The Office for Civil Rights (OCR) at the Department of Health and Human Services (HHS) and United States Attorney's Offices in the Districts of Rhode Island and Massachusetts announced today that they have reached agreement with twelve skilled nursing facilities in Rhode Island and Massachusetts operated by Genesis HealthCare Inc, to resolve allegations that the facilities denied admission to prospective residents because they were taking an FDA-approved medical treatment to treat Opioid Use Disorder (OUD), in violation of the Americans with Disabilities Act (ADA), the Patient Protection and Affordable Care Act, and the Rehabilitation Act.
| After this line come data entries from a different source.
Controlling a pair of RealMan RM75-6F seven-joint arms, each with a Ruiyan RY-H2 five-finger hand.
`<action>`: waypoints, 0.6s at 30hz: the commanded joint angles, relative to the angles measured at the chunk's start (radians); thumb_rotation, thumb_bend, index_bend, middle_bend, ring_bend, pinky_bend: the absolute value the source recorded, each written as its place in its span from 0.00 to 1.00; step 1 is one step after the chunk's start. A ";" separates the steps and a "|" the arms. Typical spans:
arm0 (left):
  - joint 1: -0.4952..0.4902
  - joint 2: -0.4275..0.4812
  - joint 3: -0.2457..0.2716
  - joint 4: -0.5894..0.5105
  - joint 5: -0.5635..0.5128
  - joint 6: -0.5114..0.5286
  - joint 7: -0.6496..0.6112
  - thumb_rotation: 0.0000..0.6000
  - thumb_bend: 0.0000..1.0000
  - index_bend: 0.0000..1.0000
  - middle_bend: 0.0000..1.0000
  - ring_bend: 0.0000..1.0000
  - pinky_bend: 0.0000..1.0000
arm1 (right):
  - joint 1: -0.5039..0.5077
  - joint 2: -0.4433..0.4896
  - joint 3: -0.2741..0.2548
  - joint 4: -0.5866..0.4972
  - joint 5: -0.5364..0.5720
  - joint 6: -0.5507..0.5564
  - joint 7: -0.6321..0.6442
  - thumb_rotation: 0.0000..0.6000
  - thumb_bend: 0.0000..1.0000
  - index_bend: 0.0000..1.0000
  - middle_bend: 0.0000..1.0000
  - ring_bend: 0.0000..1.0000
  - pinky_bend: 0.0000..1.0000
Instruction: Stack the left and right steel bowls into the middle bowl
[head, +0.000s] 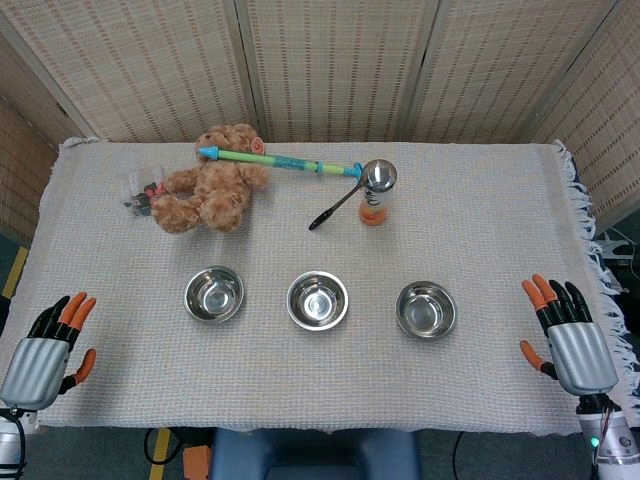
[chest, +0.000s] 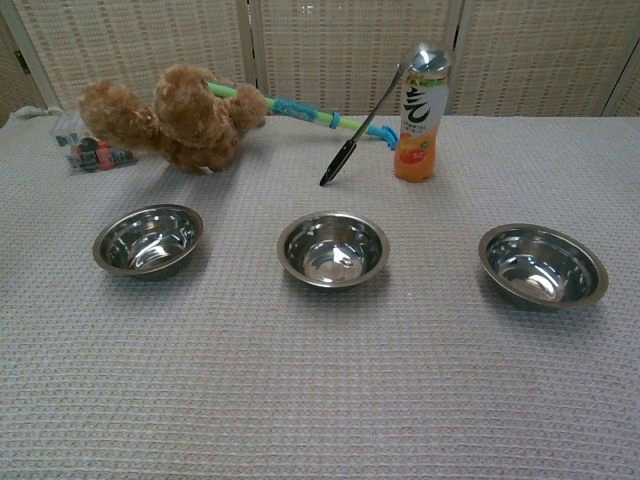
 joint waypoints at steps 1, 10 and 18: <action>-0.008 -0.045 0.015 0.027 0.040 -0.003 -0.003 1.00 0.44 0.00 0.00 0.00 0.13 | -0.007 -0.007 0.000 0.016 -0.009 -0.004 0.026 1.00 0.19 0.00 0.00 0.00 0.00; -0.120 -0.286 -0.002 0.229 0.094 -0.122 0.113 1.00 0.44 0.00 0.00 0.00 0.13 | -0.012 0.002 0.003 0.009 0.008 -0.007 0.029 1.00 0.19 0.00 0.00 0.00 0.00; -0.230 -0.435 -0.059 0.391 -0.001 -0.294 0.180 1.00 0.44 0.00 0.00 0.00 0.12 | -0.015 0.006 0.008 0.006 0.026 -0.010 0.024 1.00 0.19 0.00 0.00 0.00 0.00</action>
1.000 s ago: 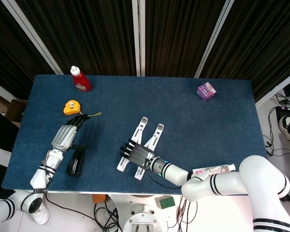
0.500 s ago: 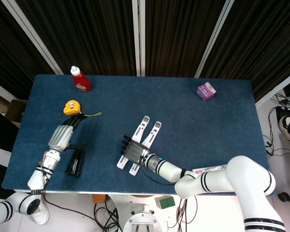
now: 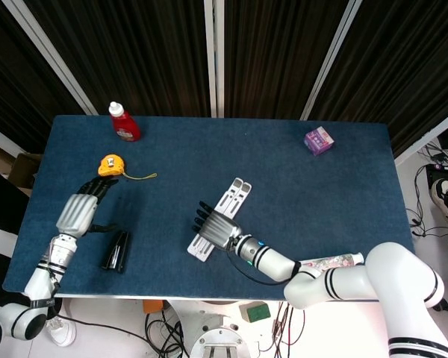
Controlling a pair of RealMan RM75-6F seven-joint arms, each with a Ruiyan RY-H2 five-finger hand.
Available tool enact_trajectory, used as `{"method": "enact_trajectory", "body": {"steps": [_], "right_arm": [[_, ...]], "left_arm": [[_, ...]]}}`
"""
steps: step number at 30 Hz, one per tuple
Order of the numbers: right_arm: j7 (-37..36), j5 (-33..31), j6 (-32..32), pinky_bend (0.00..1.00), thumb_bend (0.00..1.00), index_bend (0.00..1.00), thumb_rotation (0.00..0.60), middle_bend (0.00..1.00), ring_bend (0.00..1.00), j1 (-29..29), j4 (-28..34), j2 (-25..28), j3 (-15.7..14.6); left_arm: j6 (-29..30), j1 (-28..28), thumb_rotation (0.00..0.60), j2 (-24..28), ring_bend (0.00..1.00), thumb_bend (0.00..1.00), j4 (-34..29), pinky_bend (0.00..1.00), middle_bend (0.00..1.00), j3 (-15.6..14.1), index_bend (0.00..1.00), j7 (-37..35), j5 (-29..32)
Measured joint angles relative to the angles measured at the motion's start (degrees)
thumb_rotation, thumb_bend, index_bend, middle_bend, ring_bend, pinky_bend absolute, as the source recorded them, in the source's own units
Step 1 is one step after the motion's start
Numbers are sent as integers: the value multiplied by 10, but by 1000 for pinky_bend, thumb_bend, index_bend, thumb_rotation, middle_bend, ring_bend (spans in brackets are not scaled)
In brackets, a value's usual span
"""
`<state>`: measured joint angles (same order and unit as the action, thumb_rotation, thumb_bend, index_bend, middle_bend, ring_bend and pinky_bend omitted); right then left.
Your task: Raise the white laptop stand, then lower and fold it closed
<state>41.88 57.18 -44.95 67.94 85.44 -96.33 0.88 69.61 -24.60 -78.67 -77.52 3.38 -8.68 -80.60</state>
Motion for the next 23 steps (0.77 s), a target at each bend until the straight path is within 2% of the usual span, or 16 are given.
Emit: {"method": "enact_trajectory", "body": {"steps": [6, 9, 13, 19, 23], "right_arm": [[-20, 39, -139, 0, 82, 0, 600, 21, 0, -80, 75, 63, -24], [-53, 85, -236, 0, 100, 0, 600, 38, 0, -145, 105, 108, -47], [-137, 156, -379, 0, 140, 0, 600, 50, 0, -256, 125, 172, -83], [-299, 222, -532, 0, 145, 0, 600, 50, 0, -422, 101, 233, -127], [-397, 235, -574, 0, 151, 0, 600, 49, 0, -500, 58, 253, -142]], "left_arm": [[47, 36, 600, 40, 61, 28, -19, 153, 65, -1, 118, 57, 9], [78, 59, 600, 56, 61, 28, -26, 151, 65, -4, 118, 79, 11], [119, 91, 600, 69, 61, 28, -30, 151, 66, -8, 118, 89, 10], [177, 140, 600, 81, 61, 28, -41, 148, 71, -24, 118, 100, -8], [212, 171, 600, 82, 61, 28, -56, 140, 71, -42, 118, 114, -27]]}}
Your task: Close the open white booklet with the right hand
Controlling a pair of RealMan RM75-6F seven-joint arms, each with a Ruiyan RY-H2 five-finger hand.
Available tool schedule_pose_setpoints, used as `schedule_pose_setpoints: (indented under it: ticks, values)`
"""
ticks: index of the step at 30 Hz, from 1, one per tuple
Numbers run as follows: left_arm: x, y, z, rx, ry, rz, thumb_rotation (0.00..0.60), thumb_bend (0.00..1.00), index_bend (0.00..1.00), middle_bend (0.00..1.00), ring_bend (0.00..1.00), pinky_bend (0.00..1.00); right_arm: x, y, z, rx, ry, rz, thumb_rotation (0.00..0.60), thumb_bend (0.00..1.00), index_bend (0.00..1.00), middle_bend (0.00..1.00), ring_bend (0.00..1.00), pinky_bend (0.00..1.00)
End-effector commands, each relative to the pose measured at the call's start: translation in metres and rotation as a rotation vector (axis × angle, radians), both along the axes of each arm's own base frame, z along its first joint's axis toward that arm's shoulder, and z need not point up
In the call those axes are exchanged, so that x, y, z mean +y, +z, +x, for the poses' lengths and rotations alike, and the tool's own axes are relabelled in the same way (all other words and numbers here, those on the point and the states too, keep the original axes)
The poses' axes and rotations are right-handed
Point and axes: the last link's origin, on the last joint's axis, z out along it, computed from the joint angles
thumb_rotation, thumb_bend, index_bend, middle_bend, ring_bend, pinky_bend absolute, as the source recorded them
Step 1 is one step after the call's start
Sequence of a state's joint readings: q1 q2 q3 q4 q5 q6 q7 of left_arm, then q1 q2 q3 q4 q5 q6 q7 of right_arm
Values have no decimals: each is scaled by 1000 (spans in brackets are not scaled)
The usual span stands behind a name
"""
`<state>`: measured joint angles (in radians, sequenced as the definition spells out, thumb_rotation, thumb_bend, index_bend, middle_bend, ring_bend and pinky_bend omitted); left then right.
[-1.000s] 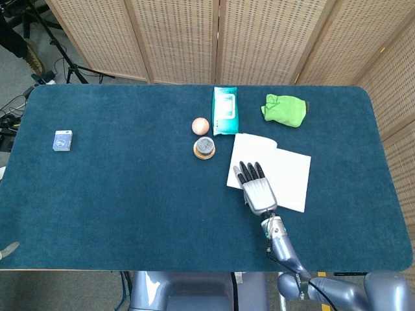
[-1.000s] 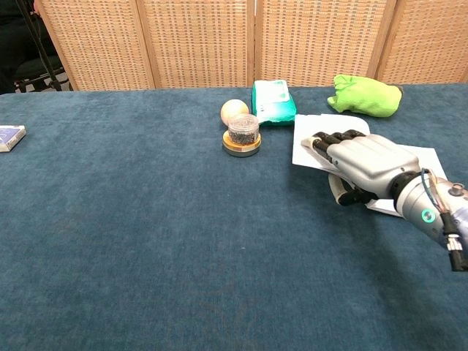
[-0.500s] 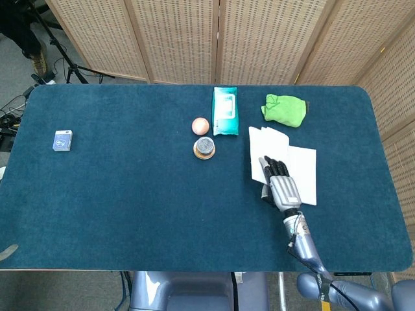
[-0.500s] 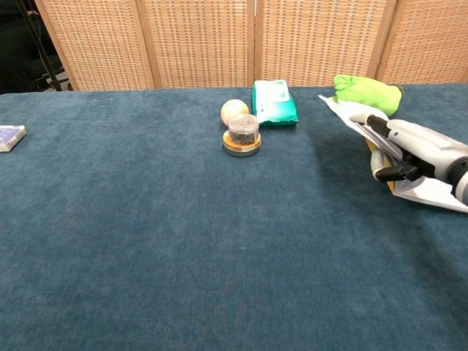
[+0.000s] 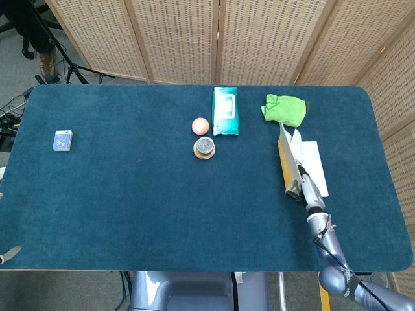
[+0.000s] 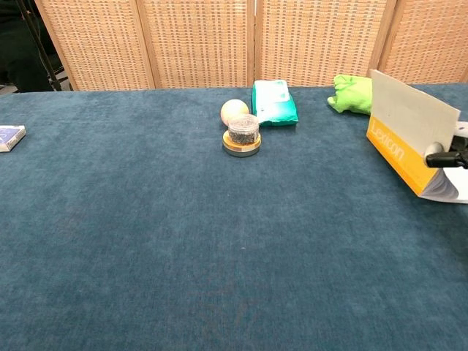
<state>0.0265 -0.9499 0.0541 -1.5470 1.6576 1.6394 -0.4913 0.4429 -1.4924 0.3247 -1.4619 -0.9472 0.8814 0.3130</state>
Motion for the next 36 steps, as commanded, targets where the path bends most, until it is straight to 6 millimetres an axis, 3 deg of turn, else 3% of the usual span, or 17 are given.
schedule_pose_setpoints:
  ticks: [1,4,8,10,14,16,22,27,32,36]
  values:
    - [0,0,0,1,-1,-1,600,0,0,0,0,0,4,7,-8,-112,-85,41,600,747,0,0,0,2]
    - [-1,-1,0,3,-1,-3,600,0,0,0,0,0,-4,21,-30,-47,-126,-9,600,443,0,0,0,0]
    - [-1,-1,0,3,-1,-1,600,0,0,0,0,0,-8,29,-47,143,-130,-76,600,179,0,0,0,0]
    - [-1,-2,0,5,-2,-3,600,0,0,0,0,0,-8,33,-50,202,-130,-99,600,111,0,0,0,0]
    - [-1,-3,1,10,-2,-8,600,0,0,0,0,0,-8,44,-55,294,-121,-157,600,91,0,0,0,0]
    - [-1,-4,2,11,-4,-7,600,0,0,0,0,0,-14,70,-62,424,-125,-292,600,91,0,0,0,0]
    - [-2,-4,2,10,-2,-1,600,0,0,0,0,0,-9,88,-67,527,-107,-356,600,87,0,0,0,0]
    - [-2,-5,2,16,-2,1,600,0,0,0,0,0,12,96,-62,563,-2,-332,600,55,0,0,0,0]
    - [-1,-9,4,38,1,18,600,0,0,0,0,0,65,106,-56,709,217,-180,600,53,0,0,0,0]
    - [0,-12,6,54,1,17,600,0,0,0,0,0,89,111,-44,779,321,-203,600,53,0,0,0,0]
The investigation was opened after the U.S. Attorney's Offices received complaints alleging that individuals were denied admission to Genesis facilities located in Rhode Island and Massachusetts because they were being treated with buprenorphine or methadone, medications used to treat OUD. Many individuals receiving medication to treat OUD have a disability under federal civil rights laws. The complainants were seeking admission for conditions unrelated to their dependency, but also needed the facilities to administer medication for OUD, as they would administer any other medication for any other chronic illness. In cooperation with the U.S. Attorney's Offices, HHS initiated an investigation to determine whether, and to what extent, these facilities were refusing to admit individuals taking medication to treat OUD.

Under the terms of the agreement, the twelve skilled nursing facilities operated by Genesis HealthCare in Rhode Island and Massachusetts will, among other things, adopt a non-discrimination policy, and provide training on federal civil rights laws and OUD to admissions personnel. The company will also pay a civil penalty of $60,000.  $50,000 of the penalty will be suspended and forgiven if the Genesis designated facilities comply with the terms of the agreement.
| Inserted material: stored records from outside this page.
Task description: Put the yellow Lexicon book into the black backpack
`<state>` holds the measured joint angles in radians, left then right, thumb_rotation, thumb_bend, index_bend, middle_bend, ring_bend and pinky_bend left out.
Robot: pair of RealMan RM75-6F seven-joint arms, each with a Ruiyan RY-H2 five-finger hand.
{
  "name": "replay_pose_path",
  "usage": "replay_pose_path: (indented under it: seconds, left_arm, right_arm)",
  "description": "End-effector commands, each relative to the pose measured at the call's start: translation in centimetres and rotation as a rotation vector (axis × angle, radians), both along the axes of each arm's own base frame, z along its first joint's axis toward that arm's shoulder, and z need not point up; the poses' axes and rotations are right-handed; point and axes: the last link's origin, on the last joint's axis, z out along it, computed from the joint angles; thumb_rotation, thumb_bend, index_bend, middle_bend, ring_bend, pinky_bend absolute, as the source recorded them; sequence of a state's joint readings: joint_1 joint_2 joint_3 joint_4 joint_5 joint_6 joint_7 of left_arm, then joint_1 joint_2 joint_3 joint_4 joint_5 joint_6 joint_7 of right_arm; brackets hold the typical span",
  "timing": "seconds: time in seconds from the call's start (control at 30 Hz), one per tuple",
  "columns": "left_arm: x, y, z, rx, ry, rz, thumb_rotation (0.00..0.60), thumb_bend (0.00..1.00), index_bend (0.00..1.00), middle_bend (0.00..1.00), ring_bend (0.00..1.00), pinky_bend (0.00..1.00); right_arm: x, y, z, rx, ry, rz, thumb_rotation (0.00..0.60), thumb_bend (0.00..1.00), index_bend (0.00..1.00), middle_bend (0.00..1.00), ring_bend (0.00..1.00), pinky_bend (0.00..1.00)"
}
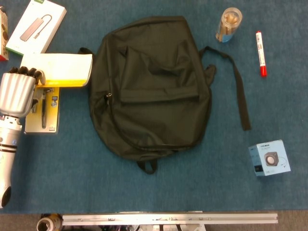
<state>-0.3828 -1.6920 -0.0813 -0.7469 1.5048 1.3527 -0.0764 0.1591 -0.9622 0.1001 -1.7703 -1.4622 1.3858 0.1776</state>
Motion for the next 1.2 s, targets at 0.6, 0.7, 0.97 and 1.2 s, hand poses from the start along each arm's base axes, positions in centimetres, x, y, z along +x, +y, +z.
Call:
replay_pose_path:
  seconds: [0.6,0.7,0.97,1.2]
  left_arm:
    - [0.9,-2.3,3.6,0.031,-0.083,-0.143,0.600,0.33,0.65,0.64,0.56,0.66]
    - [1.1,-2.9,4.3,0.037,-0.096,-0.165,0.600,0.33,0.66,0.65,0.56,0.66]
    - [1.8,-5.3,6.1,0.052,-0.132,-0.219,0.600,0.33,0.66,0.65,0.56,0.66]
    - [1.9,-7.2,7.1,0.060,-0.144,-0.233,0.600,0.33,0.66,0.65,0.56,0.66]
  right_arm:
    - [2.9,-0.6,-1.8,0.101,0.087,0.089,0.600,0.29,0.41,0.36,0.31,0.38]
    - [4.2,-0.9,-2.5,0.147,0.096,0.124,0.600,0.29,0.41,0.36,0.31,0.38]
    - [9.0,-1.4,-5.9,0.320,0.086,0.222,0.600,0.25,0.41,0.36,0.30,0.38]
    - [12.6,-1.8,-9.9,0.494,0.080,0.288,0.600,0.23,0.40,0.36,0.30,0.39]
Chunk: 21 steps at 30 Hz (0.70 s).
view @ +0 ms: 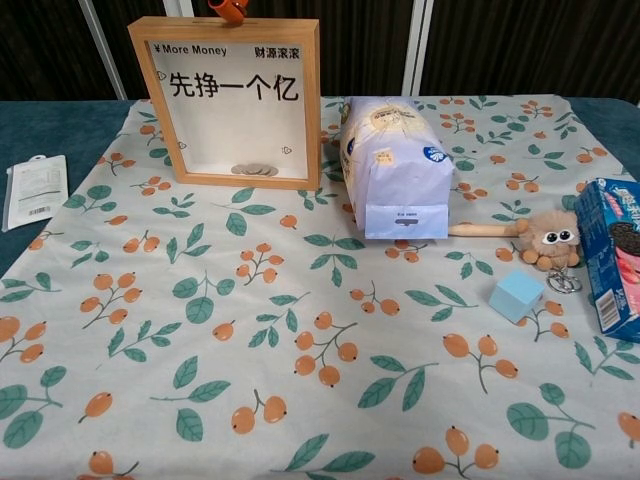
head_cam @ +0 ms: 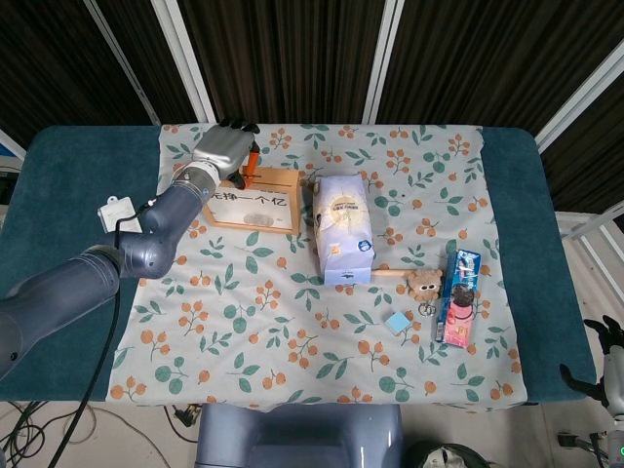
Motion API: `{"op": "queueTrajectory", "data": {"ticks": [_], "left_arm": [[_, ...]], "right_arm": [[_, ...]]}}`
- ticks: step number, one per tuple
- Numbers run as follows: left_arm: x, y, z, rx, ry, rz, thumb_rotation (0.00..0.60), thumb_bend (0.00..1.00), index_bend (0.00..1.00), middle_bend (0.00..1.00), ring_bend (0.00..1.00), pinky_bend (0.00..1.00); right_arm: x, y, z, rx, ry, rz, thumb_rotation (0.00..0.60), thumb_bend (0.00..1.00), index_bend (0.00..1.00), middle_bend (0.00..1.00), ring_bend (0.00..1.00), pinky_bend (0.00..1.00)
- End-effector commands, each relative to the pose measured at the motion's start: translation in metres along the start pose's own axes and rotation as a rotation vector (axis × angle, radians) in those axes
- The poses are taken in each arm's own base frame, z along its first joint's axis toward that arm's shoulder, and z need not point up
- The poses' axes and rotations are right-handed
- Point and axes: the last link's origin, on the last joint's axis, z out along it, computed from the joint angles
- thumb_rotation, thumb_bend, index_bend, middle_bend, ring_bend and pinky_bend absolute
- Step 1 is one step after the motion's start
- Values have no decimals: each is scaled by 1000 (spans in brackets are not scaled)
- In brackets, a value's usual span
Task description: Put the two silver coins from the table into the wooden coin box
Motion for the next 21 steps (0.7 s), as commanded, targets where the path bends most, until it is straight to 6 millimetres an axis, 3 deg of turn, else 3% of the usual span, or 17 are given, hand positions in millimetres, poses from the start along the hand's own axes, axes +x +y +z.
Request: {"op": "queueTrajectory", "data": {"ticks": [1,21], "left_arm": [[0,0,0,0,0,-1,600,408,423,93,0,0],[-2,-2,2,10,-9,-9,600,371,369,87,0,0]], "right_arm": [[0,0,0,0,1,1,600,369,192,46,36,0],[0,0,0,-2,1,-3,600,369,193,46,36,0]]}}
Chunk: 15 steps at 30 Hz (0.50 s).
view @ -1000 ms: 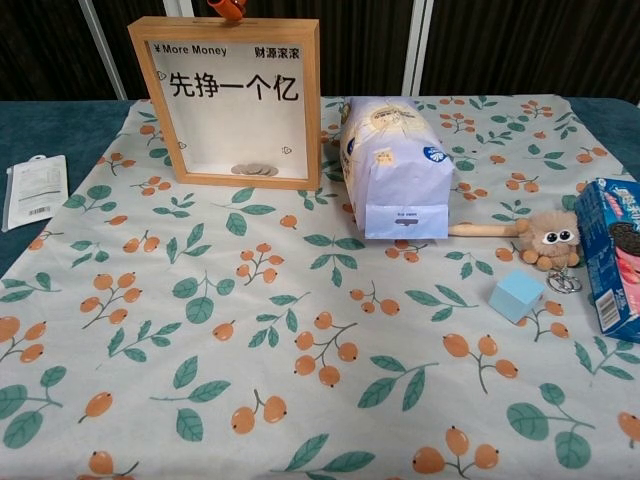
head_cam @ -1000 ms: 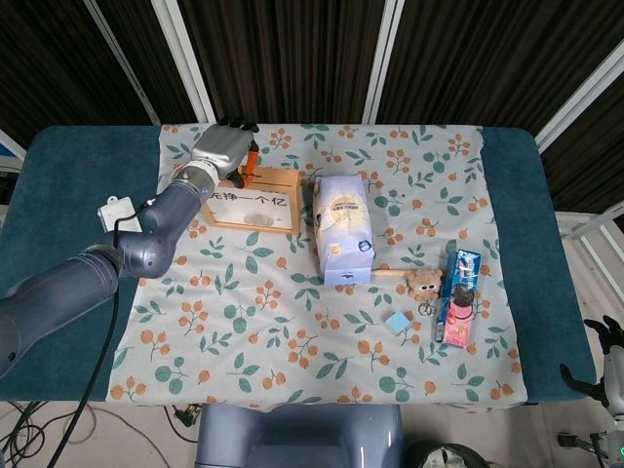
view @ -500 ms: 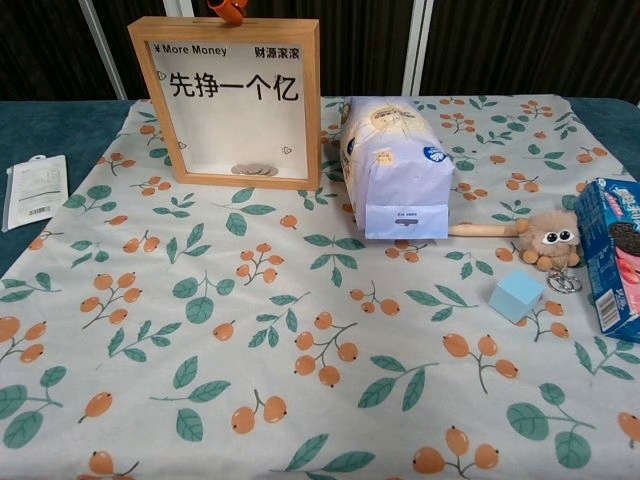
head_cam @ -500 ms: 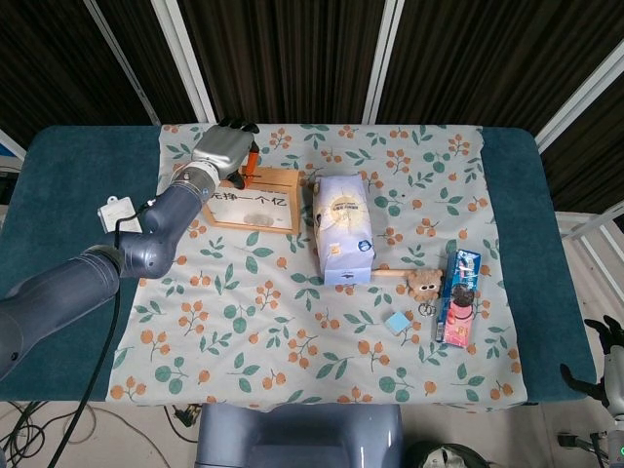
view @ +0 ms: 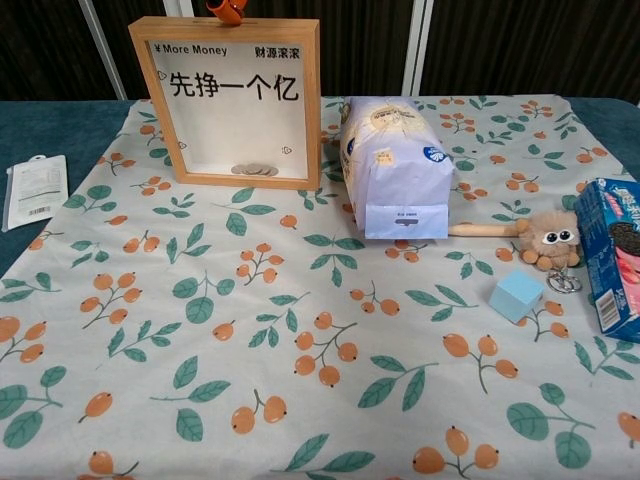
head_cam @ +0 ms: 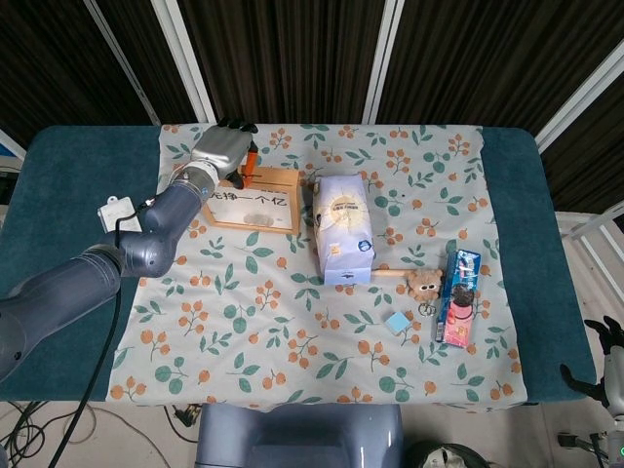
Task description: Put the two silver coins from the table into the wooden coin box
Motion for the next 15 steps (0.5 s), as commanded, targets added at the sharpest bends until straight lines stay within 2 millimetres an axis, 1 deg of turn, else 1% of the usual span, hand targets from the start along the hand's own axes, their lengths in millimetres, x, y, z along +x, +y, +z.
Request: {"op": "queueTrajectory", "data": {"ticks": [1,5,15], "left_arm": [[0,0,0,1,0,0,600,359,366,86,0,0],[0,0,0,2,1,-3,600,313,357,85,0,0],[2,-1,-2,3,4,-2,600,312,344,84,0,0]], "right_arm": [[0,0,0,0,0,0,600,369,193,46,36,0],[0,0,0,-1,1,0,600,369,193,46,36,0],[0,0,0,-5,0,2,600,369,193,46,36,0]]}}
"Secretary Becerra has made advancing the goal of ending the Opioid Crisis a key priority for HHS, particularly since the COVID-19 pandemic has exacerbated this deadly crisis. This agreement and the steps that Genesis is taking across its facilities advances this important goal by ensuring civil rights laws protect healthcare access for people who are in treatment for Opioid Use Disorder," said Acting OCR Director Robinsue Frohboese.

"As Rhode Island and the rest of the country continues to confront an overdose crisis, individuals in recovery should never have to face discriminatory barriers to healthcare," said Acting United States Attorney Richard Myrus. "Elimination of these discriminatory barriers is not only a right under federal civil rights laws, it can be a matter of life and death. We appreciate Genesis's cooperation in modifying its policies for compliance with the ADA, and we encourage other skilled nursing facilities to proactively do the same."

"The ADA is the law of the land, and the ADA makes it illegal to discriminate against people with disabilities – including Opioid Use Disorder," said Acting United States Attorney for the District of Massachusetts Nathaniel R. Mendell. "All providers must comply with the ADA, and we are happy to vindicate the rights of those in recovery by protecting their fair access to necessary treatment."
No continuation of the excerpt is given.